Ventura fala em “resultado histórico” do CHEGA e critica sondagens

O presidente do CHEGA, André Ventura, considerou hoje que o seu partido teve um “resultado histórico” nas eleições legislativas regionais da Madeira, e demonstrou que tem um “eleitorado fixo”, e criticou as sondagens.

©️ Partido CHEGA

André Ventura afirmou que o CHEGA conseguiu um “resultado histórico”, com a eleição de “um grupo de quatro deputados e uma percentagem superior à que o CHEGA teve a nível nacional nas eleições legislativas do ano passado”.

O CHEGA conseguiu entrar no parlamento regional da Madeira, com a eleição de quatro deputados e 8,88% dos votos.

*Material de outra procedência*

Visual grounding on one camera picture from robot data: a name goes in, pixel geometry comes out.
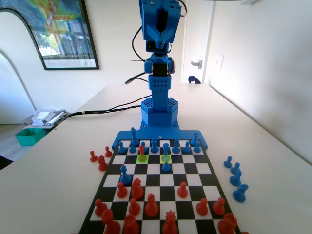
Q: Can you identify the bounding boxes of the blue queen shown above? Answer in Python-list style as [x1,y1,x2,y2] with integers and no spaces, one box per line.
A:
[162,143,171,162]

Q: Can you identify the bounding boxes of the row of blue chess pieces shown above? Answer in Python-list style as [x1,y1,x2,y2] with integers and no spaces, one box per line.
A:
[130,127,138,146]

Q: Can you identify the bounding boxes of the black camera cable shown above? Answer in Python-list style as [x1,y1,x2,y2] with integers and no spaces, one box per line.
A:
[125,24,150,85]

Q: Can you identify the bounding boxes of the red queen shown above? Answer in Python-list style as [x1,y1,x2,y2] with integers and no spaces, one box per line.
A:
[161,210,178,234]

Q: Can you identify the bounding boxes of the blue bishop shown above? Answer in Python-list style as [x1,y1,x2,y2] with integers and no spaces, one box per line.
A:
[118,164,132,186]
[171,137,181,154]

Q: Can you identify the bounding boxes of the white wall switch plate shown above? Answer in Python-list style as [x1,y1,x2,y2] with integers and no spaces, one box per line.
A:
[214,54,225,71]

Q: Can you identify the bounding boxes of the red white black servo wires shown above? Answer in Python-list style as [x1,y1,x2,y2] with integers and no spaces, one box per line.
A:
[180,1,189,18]

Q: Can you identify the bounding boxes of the green plastic bin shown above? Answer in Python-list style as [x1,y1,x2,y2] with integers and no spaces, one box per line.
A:
[15,128,47,147]

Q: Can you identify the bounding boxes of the framed poster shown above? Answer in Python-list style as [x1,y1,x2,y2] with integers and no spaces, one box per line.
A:
[0,0,100,71]

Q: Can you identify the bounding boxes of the red rook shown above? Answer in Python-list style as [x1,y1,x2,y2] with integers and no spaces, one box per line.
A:
[217,213,238,234]
[101,209,121,234]

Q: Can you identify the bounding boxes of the white door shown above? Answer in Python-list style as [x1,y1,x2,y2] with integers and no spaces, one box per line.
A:
[182,0,215,85]

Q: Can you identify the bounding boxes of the black cable bundle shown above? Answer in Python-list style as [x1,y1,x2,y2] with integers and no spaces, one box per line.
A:
[54,96,148,130]

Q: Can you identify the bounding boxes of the black white chessboard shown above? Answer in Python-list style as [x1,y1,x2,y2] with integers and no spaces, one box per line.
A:
[78,138,242,234]

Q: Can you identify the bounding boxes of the white arched panel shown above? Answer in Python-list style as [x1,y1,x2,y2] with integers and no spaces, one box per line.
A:
[0,9,46,125]

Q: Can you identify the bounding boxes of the red bishop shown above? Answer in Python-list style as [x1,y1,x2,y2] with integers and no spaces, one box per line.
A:
[145,193,159,217]
[138,144,148,163]

Em 2019, quando se candidatou pela primeira vez a às eleições naquela região, o CHEGA tinha tido 619 votos (0,43%).

O presidente do CHEGA apontou igualmente que estas eleições demonstraram que “o CHEGA tem agora um eleitorado fixo, que não se altera, não muda e é firme independentemente de todos constrangimentos e chantagens”.

“A percentagem do CHEGA demonstra com toda a clareza que o eleitorado do CHEGA não se deixa mover por partidarismos e tem uma solidez e uma capacidade de mobilização que vão muito para além dos governos das diversas regiões”.

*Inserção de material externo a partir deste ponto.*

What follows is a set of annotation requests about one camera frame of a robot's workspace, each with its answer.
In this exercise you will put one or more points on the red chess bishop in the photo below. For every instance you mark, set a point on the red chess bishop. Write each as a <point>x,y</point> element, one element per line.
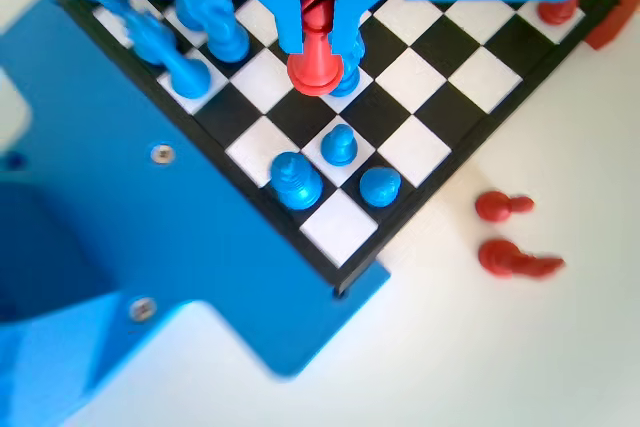
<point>315,72</point>

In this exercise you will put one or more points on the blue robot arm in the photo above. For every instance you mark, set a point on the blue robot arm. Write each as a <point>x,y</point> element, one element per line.
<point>45,257</point>

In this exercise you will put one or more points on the blue chess knight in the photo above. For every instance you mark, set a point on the blue chess knight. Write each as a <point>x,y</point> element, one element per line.
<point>352,79</point>
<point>227,42</point>

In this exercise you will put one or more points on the black and white chess board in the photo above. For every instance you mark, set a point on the black and white chess board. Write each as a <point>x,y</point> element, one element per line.
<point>415,77</point>

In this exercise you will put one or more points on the blue chess queen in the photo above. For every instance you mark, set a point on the blue chess queen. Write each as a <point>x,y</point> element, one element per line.
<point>187,77</point>

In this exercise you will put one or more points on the blue chess pawn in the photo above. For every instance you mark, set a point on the blue chess pawn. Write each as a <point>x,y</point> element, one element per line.
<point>380,187</point>
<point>338,147</point>

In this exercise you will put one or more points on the red chess pawn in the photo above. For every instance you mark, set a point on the red chess pawn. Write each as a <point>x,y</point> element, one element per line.
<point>492,206</point>
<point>555,12</point>

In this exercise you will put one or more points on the blue board mounting plate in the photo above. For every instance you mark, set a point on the blue board mounting plate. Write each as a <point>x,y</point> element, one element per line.
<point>175,227</point>

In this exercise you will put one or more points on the red chess knight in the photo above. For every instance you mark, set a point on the red chess knight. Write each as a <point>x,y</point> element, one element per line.
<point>500,257</point>

Numa declaração aos jornalistas na sede nacional do partido, em Lisboa, Ventura apontou que as sondagens que foram sendo conhecidas “davam ao CHEGA entre zero e dois deputados” e apontavam para um resultado “de 4%”.

“O CHEGA teve uma incrível votação, que nenhuma sondagem registou, e espero que uma vez na vida quem as faz, quem as produz, quem as divulga, retire também consequências e não peça aos políticos consequentemente que retire consequências, quando eles não fazem o mesmo”, afirmou.

O presidente do CHEGA criticou também a divulgação destes estudos com vários “dias de atraso”.

Considerando que o país está a entrar num “novo ciclo político” que “marca já uma grande mudança”, em que “a direita só tem maioria se o CHEGA lá estiver”.

“E isso provavelmente terá repercussões já nas eleições europeias do próximo ano, e também nas eleições dos Açores”, considerou.

O líder do CHEGA assinalou uma “enorme vitória do CHEGA e uma enorme derrota da coligação” PSD/CDS.

Também o PS teve uma “derrota clara”, acrescentou, considerando que o partido “tem de tirar as suas consequências”, assim como o líder socialista, António Costa, desafiando-o a refletir se o resultado do PS “não é também uma penalização e ele próprio enquanto primeiro-ministro”.

André Ventura apontou igualmente que o secretário-geral do PS e primeiro-ministro “esteve ausente da campanha” e considerou que “só aparecer onde ganha é muito mau”.

A coligação PSD/CDS-PP venceu hoje as eleições legislativas regionais da Madeira, mas falhou por um deputado a maioria absoluta, segundo dados oficiais provisórios.

De acordo com informação disponibilizada pela Secretaria-Geral do Ministério da Administração Interna, os sociais-democratas e os centristas obtiveram 43,13% dos votos e 23 lugares no parlamento regional, constituído por um total de 47 deputados.

Há quatro anos, o PSD elegeu 21 deputados, perdendo pela primeira vez a maioria absoluta que detinha desde 1976, e formou um governo de coligação com o CDS-PP (três deputados).